Two equal and opposite forces F are allplied tangentially to a uniform disc of mass M and radius R . If the disc is pivoted at its centre and free to rotate in its plane, the angular acceleration of the disc is :

To solve the problem of finding the angular acceleration of a uniform disc when two equal and opposite forces \( F \) are applied tangentially, we can follow these steps: ### Step 1: Understand the Setup We have a uniform disc of mass \( M \) and radius \( R \). Two equal and opposite forces \( F \) are applied tangentially to the disc.

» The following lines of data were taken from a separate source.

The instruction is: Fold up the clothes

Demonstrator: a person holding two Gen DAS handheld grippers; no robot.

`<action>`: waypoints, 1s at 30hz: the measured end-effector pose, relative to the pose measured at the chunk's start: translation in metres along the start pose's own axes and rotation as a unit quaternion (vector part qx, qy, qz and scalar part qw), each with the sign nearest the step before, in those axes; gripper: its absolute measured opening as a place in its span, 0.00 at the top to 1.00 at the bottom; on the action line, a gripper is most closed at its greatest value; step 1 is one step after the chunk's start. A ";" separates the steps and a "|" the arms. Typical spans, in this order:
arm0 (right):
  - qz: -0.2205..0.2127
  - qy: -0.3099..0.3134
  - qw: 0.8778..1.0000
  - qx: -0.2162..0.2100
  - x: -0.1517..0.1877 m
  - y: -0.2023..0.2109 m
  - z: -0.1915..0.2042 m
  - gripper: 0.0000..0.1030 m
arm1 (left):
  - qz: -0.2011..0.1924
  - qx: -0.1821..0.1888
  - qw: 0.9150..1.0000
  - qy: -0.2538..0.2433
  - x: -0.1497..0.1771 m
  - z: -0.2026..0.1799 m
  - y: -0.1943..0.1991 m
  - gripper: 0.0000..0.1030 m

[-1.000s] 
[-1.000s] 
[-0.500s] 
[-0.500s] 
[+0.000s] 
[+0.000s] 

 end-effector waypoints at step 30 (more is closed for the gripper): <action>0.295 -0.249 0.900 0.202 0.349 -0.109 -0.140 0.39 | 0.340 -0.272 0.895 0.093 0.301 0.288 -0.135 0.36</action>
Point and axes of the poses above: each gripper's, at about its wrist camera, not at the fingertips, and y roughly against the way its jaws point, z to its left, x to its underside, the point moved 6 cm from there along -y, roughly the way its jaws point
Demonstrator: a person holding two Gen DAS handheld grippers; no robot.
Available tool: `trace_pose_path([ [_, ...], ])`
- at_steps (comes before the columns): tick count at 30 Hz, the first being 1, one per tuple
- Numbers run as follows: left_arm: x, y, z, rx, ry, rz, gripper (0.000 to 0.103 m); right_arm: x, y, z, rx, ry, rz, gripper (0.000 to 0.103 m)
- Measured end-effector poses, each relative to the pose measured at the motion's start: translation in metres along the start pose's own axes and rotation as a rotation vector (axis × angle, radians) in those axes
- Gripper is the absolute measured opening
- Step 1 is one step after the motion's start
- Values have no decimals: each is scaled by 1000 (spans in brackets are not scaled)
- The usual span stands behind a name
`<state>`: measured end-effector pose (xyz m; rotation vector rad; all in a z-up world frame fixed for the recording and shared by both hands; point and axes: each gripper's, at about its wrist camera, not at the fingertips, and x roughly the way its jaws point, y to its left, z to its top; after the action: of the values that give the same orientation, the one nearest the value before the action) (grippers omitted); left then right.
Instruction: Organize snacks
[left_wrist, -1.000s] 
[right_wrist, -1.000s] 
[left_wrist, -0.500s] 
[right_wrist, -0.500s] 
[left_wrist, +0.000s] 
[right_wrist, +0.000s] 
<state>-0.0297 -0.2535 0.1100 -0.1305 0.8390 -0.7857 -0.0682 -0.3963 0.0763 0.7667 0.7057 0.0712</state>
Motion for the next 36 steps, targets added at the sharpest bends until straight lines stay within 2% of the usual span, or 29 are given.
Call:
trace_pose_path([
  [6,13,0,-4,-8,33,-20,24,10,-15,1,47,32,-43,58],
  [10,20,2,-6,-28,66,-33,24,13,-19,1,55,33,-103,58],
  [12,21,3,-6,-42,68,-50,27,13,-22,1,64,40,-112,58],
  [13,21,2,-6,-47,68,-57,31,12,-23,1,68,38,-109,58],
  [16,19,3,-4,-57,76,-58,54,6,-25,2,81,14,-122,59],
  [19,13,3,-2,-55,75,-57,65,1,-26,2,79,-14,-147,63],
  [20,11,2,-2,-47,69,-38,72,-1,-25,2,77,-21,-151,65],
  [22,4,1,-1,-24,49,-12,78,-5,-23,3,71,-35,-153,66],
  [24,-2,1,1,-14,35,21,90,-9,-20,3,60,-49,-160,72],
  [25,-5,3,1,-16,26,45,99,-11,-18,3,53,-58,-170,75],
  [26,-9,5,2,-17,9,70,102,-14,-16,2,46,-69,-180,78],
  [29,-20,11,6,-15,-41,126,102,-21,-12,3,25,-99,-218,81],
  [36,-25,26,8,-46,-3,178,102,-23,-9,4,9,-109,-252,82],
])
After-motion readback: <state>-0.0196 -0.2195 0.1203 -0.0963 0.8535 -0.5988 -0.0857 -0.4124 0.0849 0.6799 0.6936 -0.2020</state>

The disc is pivoted at its center and can rotate freely in its plane. ### Step 2: Identify the Torque The torque \( \tau \) produced by a force applied tangentially at a distance \( R \) from the pivot (the center of the disc) is given by the formula: \[ \tau = F \times R \] Since there are two forces acting in opposite directions, the total torque \( \tau_{\text{total}} \) is: \[ \tau_{\text{total}} = F \cdot R + F \cdot R = 2FR \] ### Step 3: Moment of Inertia of the Disc The moment of inertia \( I \) of a uniform disc about its center is given by: \[ I = \frac{1}{2} M R^2 \] ### Step 4: Relate Torque and Angular Acceleration According to Newton's second law for rotation, the relationship between torque and angular acceleration \( \alpha \) is given by: \[ \tau = I \cdot \alpha \] From this, we can express angular acceleration as: \[ \alpha = \frac{\tau}{I} \] ### Step 5: Substitute the Values Now, substituting the values of torque and moment of inertia into the equation for angular acceleration: \[ \alpha = \frac{2FR}{\frac{1}{2} M R^2} \] ### Step 6: Simplify the Expression Simplifying the expression: \[ \alpha = \frac{2FR \cdot 2}{M R^2} = \frac{4F}{M R} \] ### Final Answer Thus, the angular acceleration \( \alpha \) of the disc is: \[ \alpha = \frac{4F}{M R} \]